[Provided records — start]
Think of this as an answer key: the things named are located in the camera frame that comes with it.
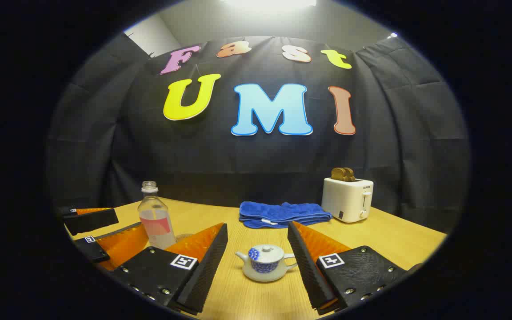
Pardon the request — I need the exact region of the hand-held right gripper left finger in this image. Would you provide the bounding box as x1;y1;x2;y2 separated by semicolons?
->
105;222;229;316

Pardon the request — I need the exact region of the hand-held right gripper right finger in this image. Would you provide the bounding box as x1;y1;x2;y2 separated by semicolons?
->
287;221;411;316

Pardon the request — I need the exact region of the white blue patterned teacup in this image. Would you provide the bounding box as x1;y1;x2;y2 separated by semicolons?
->
235;244;299;283

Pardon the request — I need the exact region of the white teacup lid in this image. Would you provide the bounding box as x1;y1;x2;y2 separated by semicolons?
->
247;244;286;264

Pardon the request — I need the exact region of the clear water bottle pink label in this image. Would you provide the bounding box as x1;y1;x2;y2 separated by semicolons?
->
137;181;177;249

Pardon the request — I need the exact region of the folded blue towel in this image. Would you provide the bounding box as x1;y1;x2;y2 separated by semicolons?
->
239;201;333;229

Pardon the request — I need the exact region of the white toaster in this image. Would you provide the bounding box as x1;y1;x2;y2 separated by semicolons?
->
321;177;374;224

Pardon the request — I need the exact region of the bright ceiling light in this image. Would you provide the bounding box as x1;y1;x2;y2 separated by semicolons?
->
220;0;319;10

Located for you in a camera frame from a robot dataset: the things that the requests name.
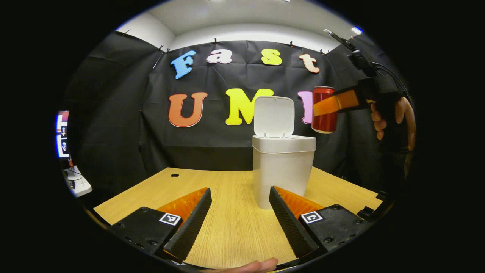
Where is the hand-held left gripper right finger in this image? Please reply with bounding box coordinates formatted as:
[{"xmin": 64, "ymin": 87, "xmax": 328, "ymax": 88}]
[{"xmin": 269, "ymin": 186, "xmax": 372, "ymax": 259}]

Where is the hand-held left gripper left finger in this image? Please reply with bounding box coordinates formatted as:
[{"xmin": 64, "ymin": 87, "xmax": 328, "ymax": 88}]
[{"xmin": 109, "ymin": 187, "xmax": 212, "ymax": 263}]

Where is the red pop can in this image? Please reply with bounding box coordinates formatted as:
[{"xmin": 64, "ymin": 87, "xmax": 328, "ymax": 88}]
[{"xmin": 311, "ymin": 86, "xmax": 338, "ymax": 134}]

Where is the white desktop garbage bin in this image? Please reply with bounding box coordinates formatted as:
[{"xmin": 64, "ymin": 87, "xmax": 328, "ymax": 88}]
[{"xmin": 252, "ymin": 96, "xmax": 316, "ymax": 210}]

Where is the wooden desktop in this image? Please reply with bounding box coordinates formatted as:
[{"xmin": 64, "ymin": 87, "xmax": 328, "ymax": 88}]
[{"xmin": 94, "ymin": 167, "xmax": 382, "ymax": 270}]

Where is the white side table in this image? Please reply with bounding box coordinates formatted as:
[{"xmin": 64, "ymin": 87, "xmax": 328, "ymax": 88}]
[{"xmin": 63, "ymin": 166, "xmax": 93, "ymax": 198}]

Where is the black backdrop cloth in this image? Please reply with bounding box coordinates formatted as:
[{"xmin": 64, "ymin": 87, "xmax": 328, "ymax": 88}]
[{"xmin": 63, "ymin": 31, "xmax": 413, "ymax": 205}]

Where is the computer monitor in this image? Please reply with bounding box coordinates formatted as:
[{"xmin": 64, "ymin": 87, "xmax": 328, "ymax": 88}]
[{"xmin": 56, "ymin": 111, "xmax": 70, "ymax": 158}]

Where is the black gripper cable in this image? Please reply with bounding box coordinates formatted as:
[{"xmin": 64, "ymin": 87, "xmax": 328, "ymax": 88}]
[{"xmin": 373, "ymin": 62, "xmax": 411, "ymax": 101}]

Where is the black desk bracket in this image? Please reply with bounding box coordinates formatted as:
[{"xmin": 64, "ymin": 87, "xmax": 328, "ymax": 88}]
[{"xmin": 357, "ymin": 191, "xmax": 389, "ymax": 222}]
[Provided records — finish]
Each line from the start of the entries through the line with "Where is the red" is to be restated exactly, and the pictures are to be skipped.

Think of this as an answer key: the things named are located in the camera frame that comes with it.
Pardon the request — I need the exact region of the hand-held right gripper left finger in this image. Would you provide the bounding box as x1;y1;x2;y2 separated by semicolons?
->
105;222;229;316

Pardon the request — I need the exact region of the hand-held right gripper right finger in this image. Would you provide the bounding box as x1;y1;x2;y2 separated by semicolons?
->
287;221;411;316

Pardon the request — I need the exact region of the white blue patterned teacup in this image. Would you provide the bounding box as x1;y1;x2;y2 separated by semicolons?
->
235;244;299;283

Pardon the request — I need the exact region of the white teacup lid in this image. Would you provide the bounding box as x1;y1;x2;y2 separated by semicolons?
->
247;244;286;264

Pardon the request — I need the exact region of the clear water bottle pink label in this image. Would you provide the bounding box as x1;y1;x2;y2 separated by semicolons?
->
137;181;177;249

Pardon the request — I need the exact region of the folded blue towel in this image. Would you provide the bounding box as x1;y1;x2;y2 separated by semicolons?
->
239;201;333;229

Pardon the request — I need the exact region of the white toaster in this image. Would you provide the bounding box as x1;y1;x2;y2 separated by semicolons?
->
321;177;374;224

Pardon the request — I need the exact region of the bright ceiling light in this image. Would you provide the bounding box as x1;y1;x2;y2 separated by semicolons?
->
220;0;319;10

Located for you in a camera frame from a robot dataset: the things that the requests name.
Where is the hand-held left gripper right finger in this image? Please reply with bounding box coordinates formatted as:
[{"xmin": 64, "ymin": 87, "xmax": 328, "ymax": 88}]
[{"xmin": 269, "ymin": 186, "xmax": 372, "ymax": 259}]

Where is the hand-held left gripper left finger in this image? Please reply with bounding box coordinates formatted as:
[{"xmin": 64, "ymin": 87, "xmax": 328, "ymax": 88}]
[{"xmin": 109, "ymin": 187, "xmax": 212, "ymax": 263}]

Where is the red pop can in this image? Please reply with bounding box coordinates formatted as:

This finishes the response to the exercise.